Having a listening strategy is an essential part of creating a positive employee experience. Leaders need to be able to hear employees’ feedback and respond to their needs to build a company culture where employees feel valued and find purpose in their work.

Employee surveys are one of the most powerful tools in any listening strategy because they:

  • Provide quantitative data that can guide action planning
  • Uncover inconsistencies in experience between different groups of employees
  • Enable organizations to objectively compare their employee experience to the experience at other organizations

Measuring employee satisfaction vs. engagement vs. employee experience

A common goal of employee surveys is to measure employee satisfaction – in other words, to gauge whether employees are satisfied with their situation at work. For example, a company may want to know if employees are satisfied with their compensation and benefits, or if they have issues with their manager.

Another potential goal is to measure employee engagement, or the extent to which employees feel motivated and excited by their work.

A more insightful view, however, is to measure employee experience: a holistic view that considers the concepts of satisfaction and engagement to be closely linked.

For example, an employee might be satisfied with the amount of paid time off (PTO) they get, but still struggle with work–life balance because their manager expects them to stay connected even when they’re supposed to be offline. This practice usually leads to burnout.

A survey that only measures whether employees are satisfied with their PTO benefits would miss the burnout issue because the employee would report that they’re satisfied. However, a survey that simply measures employee burnout might miss that additional time off is not the right solution. It’s only through a comprehensive approach that we can see the full picture and address the root cause.

And rather than viewing employees’ relationship with management as a binary “satisfied/dissatisfied,” an employee experience survey seeks to understand things like how management’s leadership style impacts employees’ perceptions of fairness.

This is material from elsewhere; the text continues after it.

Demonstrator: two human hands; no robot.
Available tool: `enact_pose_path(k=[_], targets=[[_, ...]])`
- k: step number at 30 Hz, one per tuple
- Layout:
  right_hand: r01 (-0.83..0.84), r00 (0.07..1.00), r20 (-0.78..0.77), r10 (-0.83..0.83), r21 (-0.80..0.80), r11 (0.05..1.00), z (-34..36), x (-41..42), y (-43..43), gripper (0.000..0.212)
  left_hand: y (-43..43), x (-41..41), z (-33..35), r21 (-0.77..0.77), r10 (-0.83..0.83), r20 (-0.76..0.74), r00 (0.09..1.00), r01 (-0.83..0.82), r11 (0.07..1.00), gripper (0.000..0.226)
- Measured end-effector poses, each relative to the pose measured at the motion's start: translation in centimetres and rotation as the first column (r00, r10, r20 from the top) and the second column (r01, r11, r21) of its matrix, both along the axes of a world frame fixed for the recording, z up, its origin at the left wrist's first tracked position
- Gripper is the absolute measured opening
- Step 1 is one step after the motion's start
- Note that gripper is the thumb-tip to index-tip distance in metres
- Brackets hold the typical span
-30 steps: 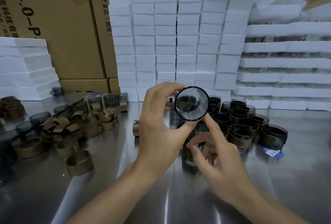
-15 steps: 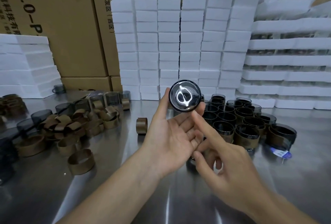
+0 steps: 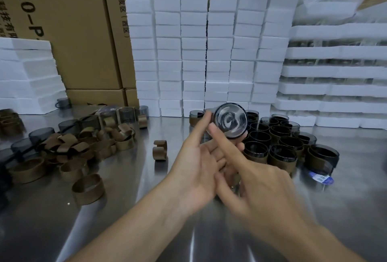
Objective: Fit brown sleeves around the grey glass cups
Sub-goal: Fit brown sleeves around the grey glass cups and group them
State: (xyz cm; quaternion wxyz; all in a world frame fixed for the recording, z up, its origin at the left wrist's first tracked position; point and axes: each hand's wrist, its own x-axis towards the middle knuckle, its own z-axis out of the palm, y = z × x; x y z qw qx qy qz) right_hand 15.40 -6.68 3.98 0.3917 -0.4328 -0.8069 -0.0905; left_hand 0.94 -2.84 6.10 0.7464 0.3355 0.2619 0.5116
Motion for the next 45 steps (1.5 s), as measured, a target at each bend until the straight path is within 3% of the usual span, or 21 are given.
enact_pose_path(k=[3, 7, 10, 12, 16, 18, 20, 22, 24, 27, 29, 31, 33, 34, 36, 38, 40, 43, 45], targets=[[-0.02, 0.992, -0.126, 0.011, -0.066, 0.998, -0.1, 0.4, 0.6, 0.092, 0.3, -0.1, -0.2, -0.027, -0.002, 0.038, 0.999, 0.003, 1.0, 0.076], [-0.037, 0.998, -0.048, 0.037, 0.01, 0.999, 0.1, 0.1, 0.6, 0.091, 0.8, -0.3, -0.5, 0.015, 0.002, 0.043, 0.999, -0.002, 1.0, 0.07], [-0.121, 0.974, -0.206, 0.099, -0.101, 0.987, -0.3, 0.7, 1.3, 0.092, 0.8, -0.3, -0.7, 0.005, -0.006, 0.027, 1.0, 0.006, 1.0, 0.073], [-0.184, 0.962, -0.224, 0.158, -0.098, 0.978, -0.3, 0.6, 1.2, 0.092, 0.8, -0.3, -0.7, 0.022, -0.006, 0.009, 1.0, 0.006, 1.0, 0.07], [-0.339, 0.858, -0.453, 0.242, -0.144, 0.93, -0.7, 0.9, 1.2, 0.096, 0.7, -0.5, -0.8, 0.114, 0.035, -0.036, 0.999, -0.031, 0.993, 0.066], [-0.326, 0.874, -0.427, 0.231, -0.164, 0.931, -0.7, 1.1, 1.3, 0.095, 0.6, -0.4, -1.0, 0.165, 0.047, -0.062, 0.997, -0.036, 0.986, 0.063], [-0.269, 0.919, -0.337, 0.204, -0.156, 0.95, -0.9, 0.9, 1.2, 0.094, 0.7, -0.2, -1.3, 0.216, 0.046, -0.12, 0.992, -0.019, 0.976, 0.042], [-0.297, 0.894, -0.393, 0.216, -0.157, 0.942, -0.9, 0.5, 1.0, 0.096, 0.6, -0.2, -1.4, 0.234, 0.034, -0.184, 0.982, 0.01, 0.972, 0.041], [-0.439, 0.747, -0.617, 0.248, -0.177, 0.881, -0.8, 0.2, 0.8, 0.096, 0.6, -0.2, -1.4, 0.263, 0.015, -0.21, 0.978, 0.042, 0.964, 0.055], [-0.705, 0.411, -0.897, 0.164, -0.198, 0.682, 0.0, -0.1, 0.8, 0.087, 0.7, -0.3, -1.3, 0.305, 0.017, -0.186, 0.982, 0.042, 0.952, 0.073], [-0.855, 0.252, -0.965, 0.068, -0.19, 0.482, 0.5, -0.2, 0.7, 0.074, 0.8, -0.3, -1.5, 0.329, 0.034, -0.204, 0.978, 0.035, 0.944, 0.079], [-0.956, 0.077, -0.997, -0.011, -0.077, 0.282, 1.0, 0.0, 0.7, 0.049, 1.2, -0.5, -1.8, 0.362, 0.082, -0.243, 0.967, 0.012, 0.932, 0.079], [-0.988, -0.051, -0.996, -0.072, 0.039, 0.15, 1.3, 0.5, 0.9, 0.026, 1.4, -0.7, -1.9, 0.395, 0.117, -0.275, 0.954, 0.001, 0.919, 0.081], [-0.991, -0.076, -0.993, -0.093, 0.064, 0.12, 1.4, 0.7, 0.9, 0.024, 1.5, -0.7, -2.0, 0.405, 0.136, -0.29, 0.947, -0.007, 0.914, 0.082], [-0.982, 0.0, -0.998, -0.057, -0.011, 0.189, 1.4, 1.1, 1.1, 0.043, 1.7, -0.6, -2.0, 0.417, 0.173, -0.311, 0.935, -0.029, 0.908, 0.077], [-0.891, 0.238, -0.969, 0.068, -0.19, 0.413, 1.0, 1.0, 1.2, 0.073, 1.7, -0.4, -2.0, 0.425, 0.181, -0.298, 0.937, -0.039, 0.904, 0.069], [-0.749, 0.438, -0.88, 0.186, -0.242, 0.617, 0.3, 0.9, 1.1, 0.092, 1.5, -0.1, -1.8, 0.426, 0.168, -0.264, 0.95, -0.041, 0.904, 0.064], [-0.578, 0.634, -0.72, 0.281, -0.201, 0.791, -0.5, 1.4, 1.2, 0.094, 1.2, 0.0, -1.6, 0.421, 0.166, -0.217, 0.962, -0.061, 0.905, 0.062], [-0.497, 0.677, -0.688, 0.261, -0.166, 0.852, -0.7, 1.7, 1.7, 0.082, 1.0, 0.0, -1.5, 0.435, 0.213, -0.236, 0.948, -0.092, 0.896, 0.062]])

Or whether certain practices are undermining employee well-being.

5 questions to ask in an employee experience survey

1. Does management try to connect with employees on a personal level?

When it comes to employee experience, it’s essential that you build a high-trust relationship between management and employees. Trust, however, is a deeply personal feeling – it’s nearly impossible to earn someone’s trust without establishing a personal relationship of some kind.

The first step in building that relationship is for management to show that they care about their employees as people, not just what they’re able to bring to the table from a professional standpoint. Answers to this question reveal the quality of your employee-management relationships.

2. Does management recognize outstanding work or effort?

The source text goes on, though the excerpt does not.